As an investor I am a contrarian at heart. This means I buy shares when they are cheap and unloved. When the crowd is selling, I am buying. When the crowd is buying, then I am thinking of selling.
In the summer of 2012 Europe was still in the throes of the Eurozone crisis, and stock markets were tumbling. The VIX index — the measure of stock market volatility and a gauge of investors’ fear — was rocketing. Investors were panic selling. So of course this was the time to buy!
One of my first contrarian plays
At the time Barclays’ share price stood at 150p. With hindsight this was an astonishing bargain. All the banks had fallen as fears about their collapse meant that investors were panic selling their bank shares.
Now I would love to say I had bet the house on Barclays shares, and subsequently made a mint. In fact I was rather tentative, and only made a small investment in the bank. I still own these shares today, and have subsequently added to my holding, though unfortunately not at such a keen price. Even contrarians wish they were more contrarian.
A reality check
But this year has been a reality check. Bank share prices have fallen or been treading water. Barclays retail business has been surging ahead, buoyed by a recovering economy and booming house prices. Interestingly it is the investment bank, which was so strong when the retail business was weak, which has faltered.
Is this the demise of investment banking? Of course not. This is no secular decline, but rather a cyclical fall in profits. The fact is that investment banking has actually been progressing quite well in recent years, because of the fixed income boom. But now yields are finally falling, and so are investment bank profits.

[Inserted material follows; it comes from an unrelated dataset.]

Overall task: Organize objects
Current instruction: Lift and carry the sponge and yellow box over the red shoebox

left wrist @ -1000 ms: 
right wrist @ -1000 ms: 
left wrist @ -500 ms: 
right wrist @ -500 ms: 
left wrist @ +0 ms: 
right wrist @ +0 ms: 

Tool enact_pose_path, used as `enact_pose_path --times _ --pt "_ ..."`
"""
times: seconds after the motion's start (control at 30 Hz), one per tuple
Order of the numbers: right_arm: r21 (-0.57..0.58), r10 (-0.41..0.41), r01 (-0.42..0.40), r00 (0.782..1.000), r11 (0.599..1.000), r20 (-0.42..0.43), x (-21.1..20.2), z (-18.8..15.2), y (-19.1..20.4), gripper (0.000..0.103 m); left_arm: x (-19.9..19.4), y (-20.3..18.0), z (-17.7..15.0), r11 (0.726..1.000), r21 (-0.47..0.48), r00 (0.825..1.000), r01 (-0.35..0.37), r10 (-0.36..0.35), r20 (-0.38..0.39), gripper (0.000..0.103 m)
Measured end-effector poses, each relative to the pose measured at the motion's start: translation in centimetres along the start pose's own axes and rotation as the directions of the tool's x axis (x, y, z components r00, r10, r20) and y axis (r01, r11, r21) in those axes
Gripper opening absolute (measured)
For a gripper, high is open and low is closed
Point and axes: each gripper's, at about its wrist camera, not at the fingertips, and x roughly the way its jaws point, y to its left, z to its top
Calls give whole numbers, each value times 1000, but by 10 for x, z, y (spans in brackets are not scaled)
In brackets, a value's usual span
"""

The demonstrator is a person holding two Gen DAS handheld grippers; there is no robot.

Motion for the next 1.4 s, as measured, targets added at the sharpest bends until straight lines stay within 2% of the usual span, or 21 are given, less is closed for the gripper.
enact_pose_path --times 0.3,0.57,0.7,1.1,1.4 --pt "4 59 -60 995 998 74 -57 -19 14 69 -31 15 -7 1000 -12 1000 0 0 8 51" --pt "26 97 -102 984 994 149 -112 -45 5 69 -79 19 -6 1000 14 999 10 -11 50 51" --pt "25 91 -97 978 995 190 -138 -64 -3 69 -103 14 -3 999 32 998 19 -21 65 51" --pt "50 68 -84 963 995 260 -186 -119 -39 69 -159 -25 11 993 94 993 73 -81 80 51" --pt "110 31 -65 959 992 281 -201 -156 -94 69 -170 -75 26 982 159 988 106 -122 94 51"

Eventually I expect the stock market to surge ahead, and when we have a shares boom the investment bank will again increase its profits.
In fact I see the whole of Barclays as being in transition, adjusting to a world of low interest and mortgage rates, and a world where people bank via computers and smart phones. Personally, I can’t remember the last time I wrote a cheque, and these days I very rarely carry any cash. The future of banking will be quite different from its past.
But with interest rates set to increase next year, a housing market which is rapidly strengthening, and a booming economy, Barclays’ profits will steadily rise. The 2014 P/E ratio is 10.6, falling to 8.1 in 2015. This is cheap. Barclays was one of my picks of the year: I expect it to push on from here.